* _Activity_: Please copy only the material from the line that has "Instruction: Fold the" to the very last line, both ends included, exactly as written and without pictures.
Data extract section start
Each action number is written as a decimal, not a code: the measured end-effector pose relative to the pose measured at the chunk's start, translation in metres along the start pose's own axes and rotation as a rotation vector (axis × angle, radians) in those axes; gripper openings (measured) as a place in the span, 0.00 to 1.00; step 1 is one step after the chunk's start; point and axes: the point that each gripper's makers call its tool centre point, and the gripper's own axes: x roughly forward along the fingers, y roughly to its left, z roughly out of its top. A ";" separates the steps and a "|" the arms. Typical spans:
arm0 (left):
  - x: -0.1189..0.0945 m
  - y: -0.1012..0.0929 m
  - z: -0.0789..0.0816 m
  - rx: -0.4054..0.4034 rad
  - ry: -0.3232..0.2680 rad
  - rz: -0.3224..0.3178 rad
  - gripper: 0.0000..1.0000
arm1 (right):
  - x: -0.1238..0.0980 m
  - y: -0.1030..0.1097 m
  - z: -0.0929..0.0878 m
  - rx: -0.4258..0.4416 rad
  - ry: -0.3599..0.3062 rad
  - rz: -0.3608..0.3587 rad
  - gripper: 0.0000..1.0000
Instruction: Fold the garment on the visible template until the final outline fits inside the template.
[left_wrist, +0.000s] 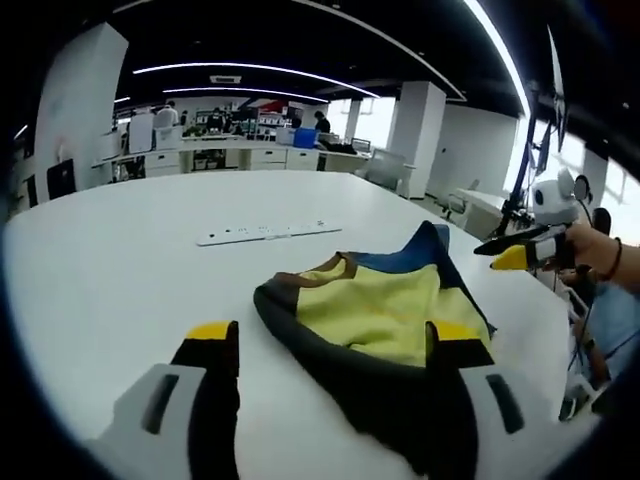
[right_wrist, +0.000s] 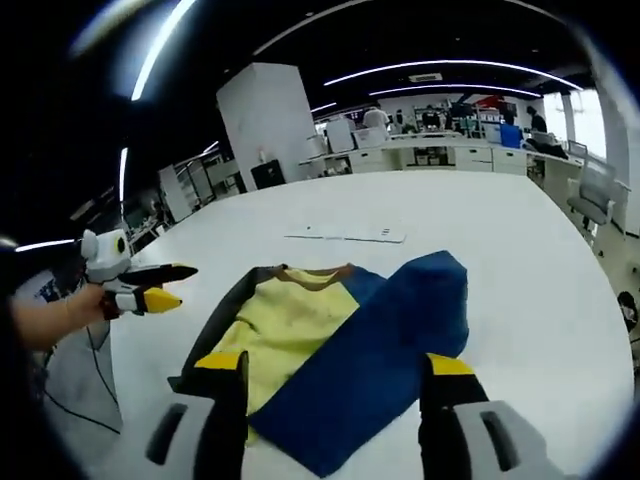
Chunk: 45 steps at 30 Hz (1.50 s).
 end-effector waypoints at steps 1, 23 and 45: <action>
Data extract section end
* _Solution_:
Instruction: Fold the garment on the visible template until the final outline fits inside the template.
[left_wrist, +0.000s] 
[right_wrist, +0.000s] 
Chunk: 45 steps at 30 Hz (1.50 s).
 end-effector waypoints at steps 1, 23 and 45: <action>

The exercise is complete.